Sonra konuşmaya başladık. Kezbana dayımın fotoğrafını ilk gösterdiklerinde, ben de varmışım o fotoğrafta ve damadın ben olduğumu sanmış, oldukça sevinmiş. Ama sonra dayıma istediklerini anlar anlamaz içi burkulmuş. İstanbula gelmek te tesellisi olmuş. Ben birşey demeden banyoya gittim ve yıkanıp çıktım, giydiğim odaya girdim. Kezban gene telefona sarılmıştı hemen. Ben gene paralel telefonu kaldırdım. Tahmin ettiğim gibi Fatma yengemle konuşuyordu, “Abla, yaptık.” dedi. Fatma yengem de, “Ne ivedi kız? Hele anlat!” dedi. “Abla dayanamadım, halıyı bırakıp yarağını tuttum. Ama o da minimum benim kadar istekliydi. Abla inanırmısın görkemli sikiyor! Sikmeden ilkin amımı bile yaladı!” dedi…

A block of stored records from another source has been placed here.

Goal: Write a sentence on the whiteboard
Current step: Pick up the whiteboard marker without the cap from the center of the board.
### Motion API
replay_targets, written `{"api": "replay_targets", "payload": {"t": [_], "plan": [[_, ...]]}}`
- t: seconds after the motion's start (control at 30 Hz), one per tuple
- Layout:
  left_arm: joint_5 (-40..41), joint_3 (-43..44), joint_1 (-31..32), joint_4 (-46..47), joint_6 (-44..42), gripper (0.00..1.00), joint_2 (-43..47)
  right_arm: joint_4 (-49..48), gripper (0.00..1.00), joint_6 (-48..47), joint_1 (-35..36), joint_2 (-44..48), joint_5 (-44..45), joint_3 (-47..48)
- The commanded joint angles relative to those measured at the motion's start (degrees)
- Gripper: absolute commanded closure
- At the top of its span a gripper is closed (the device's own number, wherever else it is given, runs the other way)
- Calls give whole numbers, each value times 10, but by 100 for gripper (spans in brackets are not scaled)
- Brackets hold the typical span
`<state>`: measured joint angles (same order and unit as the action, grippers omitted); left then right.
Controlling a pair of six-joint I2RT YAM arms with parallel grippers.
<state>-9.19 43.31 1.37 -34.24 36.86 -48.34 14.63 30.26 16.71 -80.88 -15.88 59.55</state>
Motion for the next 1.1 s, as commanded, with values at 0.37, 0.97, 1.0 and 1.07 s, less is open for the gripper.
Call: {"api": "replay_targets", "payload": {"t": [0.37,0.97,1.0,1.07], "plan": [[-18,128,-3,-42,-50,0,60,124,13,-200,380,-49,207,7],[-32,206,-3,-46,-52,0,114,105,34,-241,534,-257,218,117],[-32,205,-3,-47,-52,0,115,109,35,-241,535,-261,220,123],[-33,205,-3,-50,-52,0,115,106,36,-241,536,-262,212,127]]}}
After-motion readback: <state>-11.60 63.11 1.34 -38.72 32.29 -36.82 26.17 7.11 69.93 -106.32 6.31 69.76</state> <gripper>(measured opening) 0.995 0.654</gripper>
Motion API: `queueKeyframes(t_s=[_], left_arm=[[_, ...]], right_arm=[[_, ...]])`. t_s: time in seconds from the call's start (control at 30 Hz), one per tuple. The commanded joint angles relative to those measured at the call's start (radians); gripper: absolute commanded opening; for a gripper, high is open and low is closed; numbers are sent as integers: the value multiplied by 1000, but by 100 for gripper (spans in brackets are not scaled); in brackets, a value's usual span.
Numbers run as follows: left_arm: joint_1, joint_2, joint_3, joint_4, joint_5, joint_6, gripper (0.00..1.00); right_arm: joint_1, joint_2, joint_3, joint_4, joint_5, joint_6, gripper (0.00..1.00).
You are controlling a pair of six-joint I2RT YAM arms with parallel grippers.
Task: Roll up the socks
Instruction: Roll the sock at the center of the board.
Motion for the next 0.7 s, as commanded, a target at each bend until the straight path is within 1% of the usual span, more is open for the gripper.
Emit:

Fatma yengem de, “Kız birşey soracağım, siki nasıl? Büyük mü?” dedi. “Abla hani bizde hamur harcı açtığımız ufak merdane var ya, onun gibi kalın, boyu da el bileğimden neredeyse dirseğime kadar valla!” dedi. Fatma yengem, “Deme yaa! Ah keşke beni de sikse, benim de amım şu şekilde bir bayram yapsa! Bana bak, kız sen iyi mi aldın o daracık amına?” dedi. “Bir de bana sor abla, bozuntuya vermedim, fakat neredeyse bayılacaktım ilk girerken!” dedi. Fatma yengem, “Dayısına söyleyeceğim, bizlere çağırsın onu, bu sefer de ben siktirecem kendimi!” dedi. Kezban, “Mutlaka tadına bak abla!” dedi. Fatma yengem, “Nerede şimdi senin sikici?” dedi. “Öbür odada giyiniyor abla.” dedi. Fatma yengem, “Aman dikkat et, kocan anlamasın, gerçi kocan akşam gelene kadar daha fazla vakit var, daha sikişirsiniz siz!” dedi. “Bırakırmıyım abla, gelsin derhal atlayacağım kucağına!” dedi. Fatma yengem, “Hadi kapa telefonu, anlamasın konuştuğumuzu. Haa, dikkat et yırtmasın amını!” dedi. Gülüştüler ve telefonu kapattılar.
Ben odadan çıktım, Kezban telefonda Fatma yengeme söylediği gibi atladı üstüme. Akşam dayım gelene kadar çatır çatır siktim Kezbanı. Akşam dayım gelince, söyleşi muhabbet derken, dayım demesin mi, “Abimle konuştuk bugün, senin geldiğini söyledim, abim de Fatma yengem de seni oldukça özlemişler, yarın birgün onlara da bir uğra, uğramazsan ayıp olur oğlum!” dedi. İçimden, (Fatma yengemin neyi özlediğini oldukça iyi biliyorum, o orospu da azmış!) dedim. “Tamam dayı, bu hafta onlara da bir uğrarım!” dedim. Ertesi sabah dayımla beraber evden çıktım ve o günden beri gitmedim onlara birdaha.